CVE-2024-30595 identifies a critical stack overflow vulnerability in the Tenda FH1202 router firmware version 1.2.0.14(408). The vulnerability resides in the addWifiMacFilter function, specifically in the handling of the deviceId parameter. A stack overflow occurs when the input to this parameter exceeds expected bounds, allowing an attacker to overwrite the stack memory. This can lead to arbitrary code execution, enabling full control over the device, or cause a denial of service by crashing the router. The vulnerability requires no authentication or user interaction, making it remotely exploitable over the network. The CVSS v3.1 base score of 9.8 reflects its critical nature, with attack vector being network (AV:N), low attack complexity (AC:L), no privileges required (PR:N), and no user interaction (UI:N). The impact affects confidentiality, integrity, and availability (C:H/I:H/A:H). The weakness is classified under CWE-121 (Stack-based Buffer Overflow), a common and dangerous software flaw. No patches or exploit code are currently publicly available, but the vulnerability's characteristics make it a prime target for attackers once weaponized. The affected device is a consumer-grade router commonly used in home and small office environments, which may lack robust security controls, increasing the risk of exploitation.

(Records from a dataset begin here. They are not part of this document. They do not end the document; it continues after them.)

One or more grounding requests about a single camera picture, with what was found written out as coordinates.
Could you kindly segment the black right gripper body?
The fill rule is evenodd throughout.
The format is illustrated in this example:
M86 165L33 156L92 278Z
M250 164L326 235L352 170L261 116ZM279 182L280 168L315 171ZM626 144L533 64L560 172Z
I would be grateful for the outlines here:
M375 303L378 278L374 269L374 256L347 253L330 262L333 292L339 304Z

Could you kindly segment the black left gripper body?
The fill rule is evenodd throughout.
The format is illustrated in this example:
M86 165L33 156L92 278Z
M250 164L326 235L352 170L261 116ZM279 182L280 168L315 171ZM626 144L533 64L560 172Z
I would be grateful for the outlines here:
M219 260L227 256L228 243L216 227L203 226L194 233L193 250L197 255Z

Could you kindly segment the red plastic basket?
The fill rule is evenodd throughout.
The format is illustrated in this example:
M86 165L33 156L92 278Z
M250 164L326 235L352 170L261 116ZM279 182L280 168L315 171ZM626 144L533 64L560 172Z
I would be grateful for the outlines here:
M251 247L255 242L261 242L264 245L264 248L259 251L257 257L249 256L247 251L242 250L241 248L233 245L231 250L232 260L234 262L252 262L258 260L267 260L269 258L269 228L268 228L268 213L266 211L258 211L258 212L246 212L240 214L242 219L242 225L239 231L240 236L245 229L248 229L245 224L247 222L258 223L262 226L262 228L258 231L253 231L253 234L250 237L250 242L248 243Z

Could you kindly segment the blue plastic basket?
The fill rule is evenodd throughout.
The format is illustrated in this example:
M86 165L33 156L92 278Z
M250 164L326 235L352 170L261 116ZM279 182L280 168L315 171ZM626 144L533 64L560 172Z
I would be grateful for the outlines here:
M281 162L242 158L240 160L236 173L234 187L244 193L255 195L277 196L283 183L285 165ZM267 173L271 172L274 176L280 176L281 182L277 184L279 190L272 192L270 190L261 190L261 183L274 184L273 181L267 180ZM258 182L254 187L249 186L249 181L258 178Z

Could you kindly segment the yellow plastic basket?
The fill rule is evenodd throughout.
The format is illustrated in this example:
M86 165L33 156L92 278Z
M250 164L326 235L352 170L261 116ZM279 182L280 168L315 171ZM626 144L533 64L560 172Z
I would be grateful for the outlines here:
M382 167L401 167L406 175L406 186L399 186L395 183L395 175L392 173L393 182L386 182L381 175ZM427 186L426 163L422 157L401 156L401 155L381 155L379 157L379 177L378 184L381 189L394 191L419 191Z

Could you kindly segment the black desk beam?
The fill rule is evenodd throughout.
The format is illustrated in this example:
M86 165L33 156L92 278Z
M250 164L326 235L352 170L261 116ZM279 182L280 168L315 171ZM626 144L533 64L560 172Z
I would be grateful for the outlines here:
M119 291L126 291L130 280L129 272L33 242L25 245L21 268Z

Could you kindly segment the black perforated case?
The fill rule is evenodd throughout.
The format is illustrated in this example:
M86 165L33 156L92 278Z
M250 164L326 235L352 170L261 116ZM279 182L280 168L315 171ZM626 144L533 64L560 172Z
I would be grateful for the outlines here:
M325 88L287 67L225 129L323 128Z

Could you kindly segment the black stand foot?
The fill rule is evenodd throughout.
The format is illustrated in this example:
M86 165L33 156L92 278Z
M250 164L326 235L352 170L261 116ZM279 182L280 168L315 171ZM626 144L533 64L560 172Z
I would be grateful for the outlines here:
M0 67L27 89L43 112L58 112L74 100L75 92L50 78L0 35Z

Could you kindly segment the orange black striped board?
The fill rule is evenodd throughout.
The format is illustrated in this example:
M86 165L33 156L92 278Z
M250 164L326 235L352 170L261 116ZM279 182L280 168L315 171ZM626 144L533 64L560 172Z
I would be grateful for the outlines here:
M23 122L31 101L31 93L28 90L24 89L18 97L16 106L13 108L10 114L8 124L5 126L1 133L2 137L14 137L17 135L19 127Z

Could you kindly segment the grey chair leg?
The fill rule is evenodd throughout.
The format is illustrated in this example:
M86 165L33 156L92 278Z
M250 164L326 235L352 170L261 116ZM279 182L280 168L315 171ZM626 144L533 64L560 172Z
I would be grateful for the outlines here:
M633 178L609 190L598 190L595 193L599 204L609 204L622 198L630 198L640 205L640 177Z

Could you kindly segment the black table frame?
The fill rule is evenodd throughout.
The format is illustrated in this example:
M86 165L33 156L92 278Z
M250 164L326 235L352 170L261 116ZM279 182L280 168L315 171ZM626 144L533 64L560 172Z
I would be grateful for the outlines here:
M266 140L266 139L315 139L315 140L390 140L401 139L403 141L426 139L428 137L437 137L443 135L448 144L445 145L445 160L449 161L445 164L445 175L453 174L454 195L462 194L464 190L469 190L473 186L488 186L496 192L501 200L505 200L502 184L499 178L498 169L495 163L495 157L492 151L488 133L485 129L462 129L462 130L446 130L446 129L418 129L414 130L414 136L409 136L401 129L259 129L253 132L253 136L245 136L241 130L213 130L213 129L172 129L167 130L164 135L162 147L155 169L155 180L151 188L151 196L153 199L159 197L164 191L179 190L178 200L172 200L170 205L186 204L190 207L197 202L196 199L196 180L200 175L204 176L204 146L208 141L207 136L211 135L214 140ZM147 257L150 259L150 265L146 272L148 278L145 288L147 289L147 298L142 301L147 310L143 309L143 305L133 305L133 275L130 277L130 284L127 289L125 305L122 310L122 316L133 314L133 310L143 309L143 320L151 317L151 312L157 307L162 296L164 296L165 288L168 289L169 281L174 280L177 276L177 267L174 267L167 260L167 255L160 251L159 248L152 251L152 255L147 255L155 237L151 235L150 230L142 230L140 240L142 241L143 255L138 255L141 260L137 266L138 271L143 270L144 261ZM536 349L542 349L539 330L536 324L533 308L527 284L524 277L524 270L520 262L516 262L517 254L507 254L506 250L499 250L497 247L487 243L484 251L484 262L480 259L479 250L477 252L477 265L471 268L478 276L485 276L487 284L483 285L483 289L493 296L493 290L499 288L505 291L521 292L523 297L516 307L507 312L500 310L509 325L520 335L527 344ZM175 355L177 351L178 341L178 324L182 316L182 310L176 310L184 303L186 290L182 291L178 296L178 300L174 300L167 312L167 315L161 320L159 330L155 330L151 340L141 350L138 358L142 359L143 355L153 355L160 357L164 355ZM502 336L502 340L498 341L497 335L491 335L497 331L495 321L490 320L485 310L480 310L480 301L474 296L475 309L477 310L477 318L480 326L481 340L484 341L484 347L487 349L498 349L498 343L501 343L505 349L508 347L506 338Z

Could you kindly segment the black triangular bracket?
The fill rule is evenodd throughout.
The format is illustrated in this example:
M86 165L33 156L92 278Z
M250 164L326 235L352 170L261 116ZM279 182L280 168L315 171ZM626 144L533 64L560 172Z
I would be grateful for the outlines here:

The impact of CVE-2024-30595 is severe for organizations and individuals using the Tenda FH1202 router. Successful exploitation can lead to complete compromise of the device, allowing attackers to intercept, modify, or disrupt network traffic, potentially pivoting to internal networks. Confidential data confidentiality and integrity can be breached, and availability can be disrupted through denial of service. This can result in loss of sensitive information, unauthorized network access, and operational downtime. The vulnerability's remote, unauthenticated exploitability increases the attack surface, especially for devices exposed to the internet or untrusted networks. Small businesses and home users relying on this router model may lack the resources to detect or respond to such attacks, amplifying the risk. Additionally, compromised routers can be leveraged as part of botnets or for launching further attacks, impacting broader network ecosystems.

1. Immediately isolate affected Tenda FH1202 routers from untrusted networks, especially the internet, to reduce exposure. 2. Disable remote management interfaces and services on the router to prevent external exploitation. 3. Implement network segmentation to limit the router's access to critical internal resources. 4. Monitor network traffic for unusual patterns or signs of compromise, such as unexpected outbound connections or device instability. 5. Regularly check for firmware updates or security advisories from Tenda and apply patches promptly once available. 6. If patching is delayed, consider replacing affected devices with models from vendors with a stronger security track record. 7. Employ intrusion detection/prevention systems (IDS/IPS) to detect exploitation attempts targeting this vulnerability. 8. Educate users about the risks of using outdated router firmware and encourage best practices for device security. These steps go beyond generic advice by focusing on immediate exposure reduction and proactive monitoring until official patches are released.